The percussion hits you like a forcible blow. Then the fiddle goes wild, and you quickly reach over to crank up the volume.
The tune "Ludgo-Johan," a Mats Edén original, begins Groupa's album Lavalek with a resounding impact. The flute joins in, dancing along with rugged power. You don't want the tune to end.
For those who, like me, have never heard this Swedish folk band before, Groupa makes an immediate impression. And what an impression it is! The band's four instrumentalists have had 15 years to hone their style, and their talent and joy in music is quickly apparent. Besides Edén, Groupa's very accomplished fiddler, the musicians are Jonas Simonson on flutes, Rickard Åström on keyboards and Terje Isungset, the band's token Norwegian, on innovative, hard-to-ignore percussion.
Those who are already familiar with Groupa's long history have a surprise waiting for them in track 2 -- the addition of vocalist Sofia Karlsson, who sings passionately along with the music in "Röken (Smoke)." She shines even more on "Bliv du till gran (If You Became a Spruce)," a love song oddly enough about turning into trees, and "Berg och Dalar (Mountains and Valleys)," and she adds lovely, nonlyrical vocals to tunes such as "Morkullan (The Woodcock)" and "Isungen."
But Lavalek is still largely an instrumental album, and the boys in the band are very good at what they do.
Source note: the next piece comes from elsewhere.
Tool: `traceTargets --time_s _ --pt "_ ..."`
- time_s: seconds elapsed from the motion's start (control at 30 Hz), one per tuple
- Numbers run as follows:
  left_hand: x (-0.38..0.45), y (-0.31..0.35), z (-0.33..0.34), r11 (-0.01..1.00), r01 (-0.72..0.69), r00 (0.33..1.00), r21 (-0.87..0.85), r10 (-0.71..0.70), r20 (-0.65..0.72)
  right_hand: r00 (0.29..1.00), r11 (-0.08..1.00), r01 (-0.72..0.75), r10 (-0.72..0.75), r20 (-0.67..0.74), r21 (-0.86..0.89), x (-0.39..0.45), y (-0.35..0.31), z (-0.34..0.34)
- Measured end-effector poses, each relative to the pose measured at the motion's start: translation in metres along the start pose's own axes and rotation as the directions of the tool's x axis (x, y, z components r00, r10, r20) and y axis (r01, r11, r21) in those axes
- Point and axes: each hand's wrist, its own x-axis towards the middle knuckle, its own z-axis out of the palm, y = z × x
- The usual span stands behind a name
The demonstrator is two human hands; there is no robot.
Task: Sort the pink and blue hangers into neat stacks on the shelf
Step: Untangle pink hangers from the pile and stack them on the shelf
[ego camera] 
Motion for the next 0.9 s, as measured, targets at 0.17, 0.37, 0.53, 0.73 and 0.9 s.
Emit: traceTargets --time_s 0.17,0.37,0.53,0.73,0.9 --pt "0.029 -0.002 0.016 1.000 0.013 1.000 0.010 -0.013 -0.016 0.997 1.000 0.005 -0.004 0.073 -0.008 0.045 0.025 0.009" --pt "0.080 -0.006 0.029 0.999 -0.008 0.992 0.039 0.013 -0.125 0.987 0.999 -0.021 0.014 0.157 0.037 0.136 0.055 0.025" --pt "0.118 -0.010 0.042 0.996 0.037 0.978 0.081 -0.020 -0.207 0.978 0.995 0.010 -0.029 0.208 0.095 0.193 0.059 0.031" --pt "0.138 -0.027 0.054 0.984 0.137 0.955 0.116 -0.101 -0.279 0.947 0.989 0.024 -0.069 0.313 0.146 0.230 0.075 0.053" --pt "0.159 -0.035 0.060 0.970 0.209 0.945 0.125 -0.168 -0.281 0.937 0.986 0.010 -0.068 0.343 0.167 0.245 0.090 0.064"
The album is over before you know it but, if you had the right foresight, you've already hit repeat so you can hear it again. There are no throw-away tracks here, and there's enough variety throughout that you shouldn't get tired of it for a good, long while.
Besides "Ludgo-Johan," Edén contributes the album's title track. "Lavalek," with Åström's electric organ underscoring Edén's fiddle and Simonson's flute, has a very modern, jazzy feel which adds great variety to the album. Simonson also checks in with his original composition, the lovely, less forceful "Nytt tak (New Roof)."
Groupa is an extremely energetic band which, if they played "plugged," would probably blow your speakers out. They sometimes pump out a slightly jumbled, vaguely industrial sound, yet their roots in Swedish traditions are apparent. And this is another band in which each member plays a vital role -- the sound of each musician's instruments seems to be an inextricable part of the whole, and the addition of Karlsson's voice makes it all the sweeter.
If you have any interest in the musical traditions of northern Europe, you really need to check out this band.